The Board of County Commissioners continues to meet each week to discuss the state of emergency and address the recent medical updates regarding the spread of COVID-19 throughout the region.
During Thursday’s meeting, members were met with an unsettling synopsis: the numbers are once again increasing and the county’s infection rate is one of the highest in the state.
“Our descent down these steps is stalled,’’ Dr. Douglas Holt, director of the state Health Department for Hillsborough County, said.
Holt had just wrapped up a presentation that showed the county’s seven-day average rate for new cases rose to 104 per 100,000 people. Just last week, the numbers were at 92 per 100,000 people. Those numbers alone mean very little to the average listener, but in order for a county to claim it has a “moderate rate of infection” it has to have 70 new cases per 100,000 people. Obviously, Hillsborough is not yet there.
The interesting part of Thursday’s conversation arose when Holt began to explain to commissioners that Hillsborough, for some reason, has become an outlier.
Pasco, Pinellas, Manatee and Sarasota have all gotten their rates of infection down to the manageable percentile. The highest number in the above listed counties was 63 as of last week’s presentation and the lowest was 53. New numbers are expected to release today. Hillsborough is 30 points higher, give or take, and the medical experts don’t have an answer as to why.
And everyone at the table realized the message that was unsaid: dangerous waters lie ahead.

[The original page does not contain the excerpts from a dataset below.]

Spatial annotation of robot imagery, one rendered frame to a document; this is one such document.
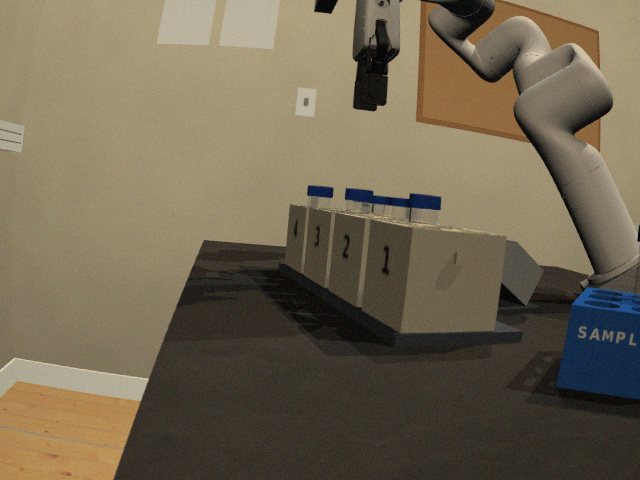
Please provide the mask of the clear conical tube with yellow liquid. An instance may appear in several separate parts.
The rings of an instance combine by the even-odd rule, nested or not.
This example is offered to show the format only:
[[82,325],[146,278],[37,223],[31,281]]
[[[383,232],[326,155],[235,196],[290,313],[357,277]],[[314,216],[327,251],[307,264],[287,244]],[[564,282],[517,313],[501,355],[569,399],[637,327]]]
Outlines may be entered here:
[[370,214],[370,205],[373,202],[373,191],[363,189],[345,190],[346,212],[358,214]]

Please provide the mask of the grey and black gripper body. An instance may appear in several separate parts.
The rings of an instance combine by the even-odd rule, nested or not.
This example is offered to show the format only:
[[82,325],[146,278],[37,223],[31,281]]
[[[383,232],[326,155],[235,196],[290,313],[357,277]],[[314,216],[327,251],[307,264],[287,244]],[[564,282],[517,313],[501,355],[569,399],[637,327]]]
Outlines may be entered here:
[[368,47],[370,51],[376,51],[376,20],[385,21],[389,41],[388,63],[399,54],[400,2],[402,0],[357,0],[353,36],[353,59],[356,62],[361,56],[365,57]]

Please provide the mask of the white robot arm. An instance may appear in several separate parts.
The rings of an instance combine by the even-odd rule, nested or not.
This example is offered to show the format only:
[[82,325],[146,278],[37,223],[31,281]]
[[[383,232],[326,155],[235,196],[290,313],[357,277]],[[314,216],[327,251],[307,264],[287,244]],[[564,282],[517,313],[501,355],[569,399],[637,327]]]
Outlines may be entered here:
[[611,88],[588,54],[574,43],[552,51],[542,30],[524,16],[507,19],[472,45],[467,37],[492,16],[494,0],[421,1],[439,4],[428,16],[432,30],[483,80],[497,82],[513,69],[520,95],[515,119],[571,216],[594,270],[589,284],[637,265],[639,227],[599,151],[574,137],[613,106]]

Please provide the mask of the blue tube rack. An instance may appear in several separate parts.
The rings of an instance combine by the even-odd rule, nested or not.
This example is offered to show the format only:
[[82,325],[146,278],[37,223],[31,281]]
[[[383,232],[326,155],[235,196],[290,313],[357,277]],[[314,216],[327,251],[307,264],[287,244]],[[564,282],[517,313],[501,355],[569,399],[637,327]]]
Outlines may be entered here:
[[640,299],[582,292],[571,305],[556,387],[640,399]]

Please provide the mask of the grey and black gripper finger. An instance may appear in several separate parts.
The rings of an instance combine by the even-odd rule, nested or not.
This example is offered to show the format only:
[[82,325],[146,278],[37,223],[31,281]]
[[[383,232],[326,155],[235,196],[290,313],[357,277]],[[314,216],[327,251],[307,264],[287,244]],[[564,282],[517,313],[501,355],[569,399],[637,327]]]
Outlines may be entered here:
[[375,35],[376,51],[370,51],[369,47],[365,53],[366,73],[362,76],[361,102],[384,106],[387,102],[389,47],[385,21],[376,20]]
[[[363,65],[363,66],[362,66]],[[377,105],[369,105],[361,103],[361,90],[362,90],[362,74],[365,72],[365,57],[361,58],[358,61],[357,65],[357,73],[356,73],[356,81],[354,87],[354,100],[353,100],[353,108],[359,110],[367,110],[367,111],[376,111]]]

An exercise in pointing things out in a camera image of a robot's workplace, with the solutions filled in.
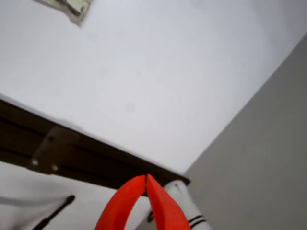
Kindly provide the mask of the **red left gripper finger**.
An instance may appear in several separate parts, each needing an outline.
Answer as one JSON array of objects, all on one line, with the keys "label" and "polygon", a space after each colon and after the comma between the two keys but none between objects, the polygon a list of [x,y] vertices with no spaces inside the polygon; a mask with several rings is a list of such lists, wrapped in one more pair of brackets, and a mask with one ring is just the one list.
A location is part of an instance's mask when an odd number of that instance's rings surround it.
[{"label": "red left gripper finger", "polygon": [[124,230],[135,203],[145,193],[145,184],[145,175],[123,184],[103,210],[95,230]]}]

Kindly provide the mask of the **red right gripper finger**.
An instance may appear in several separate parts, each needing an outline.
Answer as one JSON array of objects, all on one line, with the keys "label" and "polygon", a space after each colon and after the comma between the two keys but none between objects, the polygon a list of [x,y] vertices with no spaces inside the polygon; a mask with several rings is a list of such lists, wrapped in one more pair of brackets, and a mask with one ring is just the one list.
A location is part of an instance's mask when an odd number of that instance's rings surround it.
[{"label": "red right gripper finger", "polygon": [[189,230],[187,218],[179,205],[150,175],[147,175],[147,195],[159,230]]}]

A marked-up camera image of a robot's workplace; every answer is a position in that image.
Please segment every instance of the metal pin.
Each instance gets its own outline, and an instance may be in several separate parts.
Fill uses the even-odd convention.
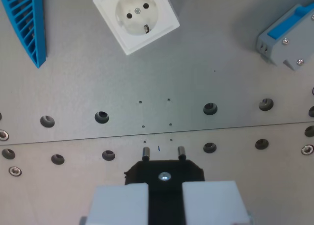
[[[142,160],[149,161],[150,156],[151,156],[151,150],[149,149],[149,147],[144,147]]]
[[[185,160],[186,159],[184,147],[182,147],[182,146],[178,147],[178,155],[179,155],[179,157],[178,157],[179,160]]]
[[[148,27],[148,25],[145,25],[145,26],[144,26],[144,30],[145,30],[146,34],[149,32],[149,27]]]

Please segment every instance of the blue ribbed object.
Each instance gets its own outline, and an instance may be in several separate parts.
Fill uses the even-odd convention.
[[[31,60],[46,61],[43,0],[1,0],[9,20]]]

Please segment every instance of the gray terminal block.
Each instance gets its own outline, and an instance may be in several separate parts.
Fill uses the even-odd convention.
[[[297,70],[311,60],[314,53],[314,3],[297,4],[257,40],[257,50],[275,65],[286,64]]]

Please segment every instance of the aluminum plate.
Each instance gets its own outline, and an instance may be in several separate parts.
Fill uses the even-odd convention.
[[[313,0],[170,1],[181,26],[126,56],[92,0],[44,0],[39,70],[0,5],[0,129],[10,135],[0,145],[312,121],[314,57],[294,72],[267,64],[255,42]],[[275,102],[268,112],[264,98]],[[213,116],[203,113],[209,102]],[[98,111],[107,124],[95,122]],[[53,128],[41,126],[44,115]]]

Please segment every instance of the blue plastic part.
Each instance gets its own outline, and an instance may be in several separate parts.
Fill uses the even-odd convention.
[[[273,28],[270,32],[267,33],[270,37],[277,40],[282,35],[284,35],[289,29],[291,29],[298,21],[300,21],[305,15],[311,12],[314,9],[314,3],[307,7],[298,7],[294,14],[280,23],[278,26]]]
[[[9,20],[31,60],[46,61],[43,0],[1,0]]]

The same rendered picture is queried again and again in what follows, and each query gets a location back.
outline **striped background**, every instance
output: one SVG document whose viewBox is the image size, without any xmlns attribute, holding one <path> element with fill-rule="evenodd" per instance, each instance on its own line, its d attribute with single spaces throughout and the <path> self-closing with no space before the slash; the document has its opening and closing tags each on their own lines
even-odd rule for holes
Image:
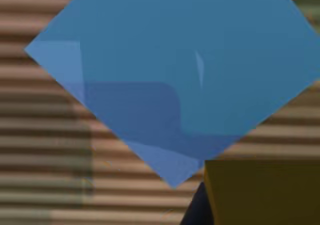
<svg viewBox="0 0 320 225">
<path fill-rule="evenodd" d="M 170 189 L 23 51 L 69 1 L 0 0 L 0 224 L 177 225 L 202 171 Z M 294 1 L 320 31 L 320 0 Z M 319 91 L 314 84 L 221 158 L 320 157 Z M 82 196 L 90 176 L 95 191 Z"/>
</svg>

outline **blue sticky note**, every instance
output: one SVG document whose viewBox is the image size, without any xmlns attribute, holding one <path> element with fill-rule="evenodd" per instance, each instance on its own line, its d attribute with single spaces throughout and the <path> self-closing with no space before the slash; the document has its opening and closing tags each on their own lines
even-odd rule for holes
<svg viewBox="0 0 320 225">
<path fill-rule="evenodd" d="M 26 48 L 170 186 L 319 76 L 292 0 L 73 0 Z"/>
</svg>

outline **corrugated surface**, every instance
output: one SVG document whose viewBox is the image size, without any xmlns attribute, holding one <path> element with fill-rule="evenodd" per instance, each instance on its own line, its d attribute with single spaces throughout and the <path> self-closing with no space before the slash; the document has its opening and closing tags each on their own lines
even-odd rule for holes
<svg viewBox="0 0 320 225">
<path fill-rule="evenodd" d="M 0 224 L 177 225 L 202 172 L 170 189 L 23 51 L 68 1 L 0 0 Z M 295 1 L 319 29 L 320 0 Z M 317 83 L 221 158 L 320 157 L 319 91 Z M 81 201 L 91 169 L 95 191 Z"/>
</svg>

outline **blinds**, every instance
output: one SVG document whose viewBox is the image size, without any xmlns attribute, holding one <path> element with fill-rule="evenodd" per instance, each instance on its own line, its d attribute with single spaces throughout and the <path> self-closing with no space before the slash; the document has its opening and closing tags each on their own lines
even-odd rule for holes
<svg viewBox="0 0 320 225">
<path fill-rule="evenodd" d="M 202 171 L 170 189 L 24 53 L 69 1 L 0 0 L 0 224 L 178 225 Z M 320 19 L 320 0 L 295 1 Z M 320 157 L 319 90 L 316 83 L 220 158 Z"/>
</svg>

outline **wooden surface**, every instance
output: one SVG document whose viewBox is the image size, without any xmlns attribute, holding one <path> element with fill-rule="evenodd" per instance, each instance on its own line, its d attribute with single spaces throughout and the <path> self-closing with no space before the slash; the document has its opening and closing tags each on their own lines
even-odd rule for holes
<svg viewBox="0 0 320 225">
<path fill-rule="evenodd" d="M 0 224 L 178 225 L 202 171 L 170 189 L 23 51 L 69 1 L 0 0 Z M 320 18 L 320 0 L 296 1 Z M 319 91 L 316 83 L 220 158 L 319 158 Z"/>
</svg>

As of Tuesday afternoon, the number of cases in Hillsborough County schools rose to 182, with 138 of those reported from employees and 44 reported from students. The numbers are beginning to stack up across the board as well. Polk County had 76 cases, Manatee had 43, Pinellas had 34, Pasco and Citrus each had 32 and Hernando had eight cases.
Several school districts held meetings Tuesday to discuss how to handle the growing spread of COVID in schools.
In Plant City, the numbers are still relatively under control. Bryan Elementary reports four students have been diagnosed with COVID-19, Durant High has three employees and one student who have tested positive, Knights Elementary and Marshall Middle report one employee and one student are positive at each school, Robinson Elementary has one positive employee, Simmons Career Center has one positive employee and Strawberry Crest High reports one employee and two students have tested positive.
But the reality is the majority of the cases won’t be represented in the numbers for another two to three weeks. The students and employees may come into contact with the virus and not show symptoms for up to two weeks. Then they have to be tested. Then those test results have to be processed. Only then will the contagion be reported to the school district. So the rising numbers in schools that have already been spotted are more than likely the result of exposure that happened before the first day of school began. The majority of the cases will come in the next few weeks, so the large quantity of schools can’t yet be blamed for the unusually high rate of infection.
Pair the upcoming school data with the numbers that will inevitably pop up due to Labor Day weekend parties and gatherings, and you have a county bracing for impact.
When asked for an explanation, Holt merely said he’s “not sure exactly why such a difference has happened.”
As of Tuesday afternoon Florida had a total of 650,092 total cases of COVID, an increase of 1,823 from Monday. It also reported the total deaths related to COVID-19 rose to 12,067, which was 44 more than was reported on Monday.